Perfluoroethercarboxylic acids (PFECAs) have recently emerged as replacements for toxic per- and polyfluorinated alkyl substances (PFAS) including perfluorooctanoic acid (PFOA) and perfluorooctanesulfonic acid (PFOS). Compared with other PFAS, many PFECAs including hexafluoropropylene oxide dimer acid (HFPO-DA, trade name GenX) exhibit poor sensitivity during analysis using liquid chromatography-electrospray ionization-tandem mass spectrometry (LC-ESI-MS/MS) and are therefore often difficult to quantify. This study examined changes in ESI probe position, mobile phase additive, and capillary voltage with the goal of enhancing PFECA sensitivity. In addition, the relative contributions of existing mechanistic theories for PFAS ionization during ESI are discussed. Results indicated that the LC-ESI-MS/MS sensitivity for 9 PFECAs can be improved significantly by altering the ESI probe position. At the optimal probe position, lowering the capillary voltage from 2.0 to 0.5 kV universally enhanced the LC-ESI-MS/MS sensitivity for PFAS analysis. For most analytes, the use of ammonium bicarbonate rather than ammonium acetate as a mobile phase additive also enhanced the analytical response. These effects have not been previously reported and suggest that many laboratories may be conducting analyses of PFECAs under suboptimal conditions. Using the strategies outlined in this study, PFECAs can be more easily incorporated into comprehensive methods for PFAS analysis.

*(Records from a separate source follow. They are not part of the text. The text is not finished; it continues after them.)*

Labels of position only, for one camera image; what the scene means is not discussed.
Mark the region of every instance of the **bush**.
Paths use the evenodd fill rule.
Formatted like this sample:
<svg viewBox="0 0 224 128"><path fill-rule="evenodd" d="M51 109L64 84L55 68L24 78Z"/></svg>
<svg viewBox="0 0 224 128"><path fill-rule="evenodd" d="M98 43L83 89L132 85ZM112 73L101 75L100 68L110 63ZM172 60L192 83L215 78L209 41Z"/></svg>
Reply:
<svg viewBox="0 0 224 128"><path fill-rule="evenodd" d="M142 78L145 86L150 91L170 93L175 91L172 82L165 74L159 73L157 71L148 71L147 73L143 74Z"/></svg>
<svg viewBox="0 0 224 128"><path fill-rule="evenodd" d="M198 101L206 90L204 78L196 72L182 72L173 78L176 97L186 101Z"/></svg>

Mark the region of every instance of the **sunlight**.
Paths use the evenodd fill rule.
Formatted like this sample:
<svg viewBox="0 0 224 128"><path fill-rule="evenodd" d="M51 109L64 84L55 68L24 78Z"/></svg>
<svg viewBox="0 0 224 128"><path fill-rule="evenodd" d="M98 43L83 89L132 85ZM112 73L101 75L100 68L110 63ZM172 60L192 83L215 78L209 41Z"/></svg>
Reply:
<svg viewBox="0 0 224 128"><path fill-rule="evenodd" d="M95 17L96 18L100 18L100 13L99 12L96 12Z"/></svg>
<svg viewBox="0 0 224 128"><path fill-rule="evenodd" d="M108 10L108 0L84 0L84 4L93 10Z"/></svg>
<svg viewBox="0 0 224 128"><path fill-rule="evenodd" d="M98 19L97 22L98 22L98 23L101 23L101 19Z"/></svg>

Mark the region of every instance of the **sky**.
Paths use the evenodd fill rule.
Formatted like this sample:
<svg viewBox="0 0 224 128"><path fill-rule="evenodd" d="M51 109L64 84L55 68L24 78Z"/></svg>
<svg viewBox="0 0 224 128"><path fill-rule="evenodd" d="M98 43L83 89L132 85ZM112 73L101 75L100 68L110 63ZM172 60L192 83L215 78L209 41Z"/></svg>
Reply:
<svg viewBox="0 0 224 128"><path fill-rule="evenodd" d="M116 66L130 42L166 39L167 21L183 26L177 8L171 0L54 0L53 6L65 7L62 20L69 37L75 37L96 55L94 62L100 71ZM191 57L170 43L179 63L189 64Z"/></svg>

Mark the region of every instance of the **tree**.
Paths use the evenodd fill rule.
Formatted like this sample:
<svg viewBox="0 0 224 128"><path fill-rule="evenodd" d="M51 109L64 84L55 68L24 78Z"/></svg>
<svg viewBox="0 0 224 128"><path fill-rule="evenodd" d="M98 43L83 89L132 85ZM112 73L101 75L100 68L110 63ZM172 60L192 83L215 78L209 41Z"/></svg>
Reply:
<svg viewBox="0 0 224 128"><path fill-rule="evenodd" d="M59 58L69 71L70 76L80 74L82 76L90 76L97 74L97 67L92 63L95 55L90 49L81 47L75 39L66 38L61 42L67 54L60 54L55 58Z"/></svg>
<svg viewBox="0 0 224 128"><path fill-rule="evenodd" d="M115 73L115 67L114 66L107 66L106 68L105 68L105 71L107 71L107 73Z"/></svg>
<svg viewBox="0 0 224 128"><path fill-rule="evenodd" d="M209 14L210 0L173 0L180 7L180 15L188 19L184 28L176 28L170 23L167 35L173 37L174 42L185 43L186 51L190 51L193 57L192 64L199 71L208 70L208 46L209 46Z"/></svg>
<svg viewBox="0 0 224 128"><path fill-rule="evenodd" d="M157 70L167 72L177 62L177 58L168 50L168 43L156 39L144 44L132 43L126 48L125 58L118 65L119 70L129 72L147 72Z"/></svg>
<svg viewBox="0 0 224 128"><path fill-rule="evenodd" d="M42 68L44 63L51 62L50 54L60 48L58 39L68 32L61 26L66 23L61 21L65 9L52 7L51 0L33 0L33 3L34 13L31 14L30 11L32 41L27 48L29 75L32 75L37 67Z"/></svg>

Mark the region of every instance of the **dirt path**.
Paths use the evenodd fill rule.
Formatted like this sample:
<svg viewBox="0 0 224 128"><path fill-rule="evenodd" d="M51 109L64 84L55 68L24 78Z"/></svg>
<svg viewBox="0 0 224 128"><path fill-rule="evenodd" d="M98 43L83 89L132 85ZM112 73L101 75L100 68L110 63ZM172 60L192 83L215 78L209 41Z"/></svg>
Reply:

Here, we describe analytical parameters that enhance the sensitivity for some PFECAs by up to 36-fold while maintaining high sensitivity for legacy PFAS. This work not only highlights solutions to mitigate inadequate PFECA sensitivity but also provides insight into the mechanisms underlying PFAS ionization efficiency during LC-ESI-MS/MS.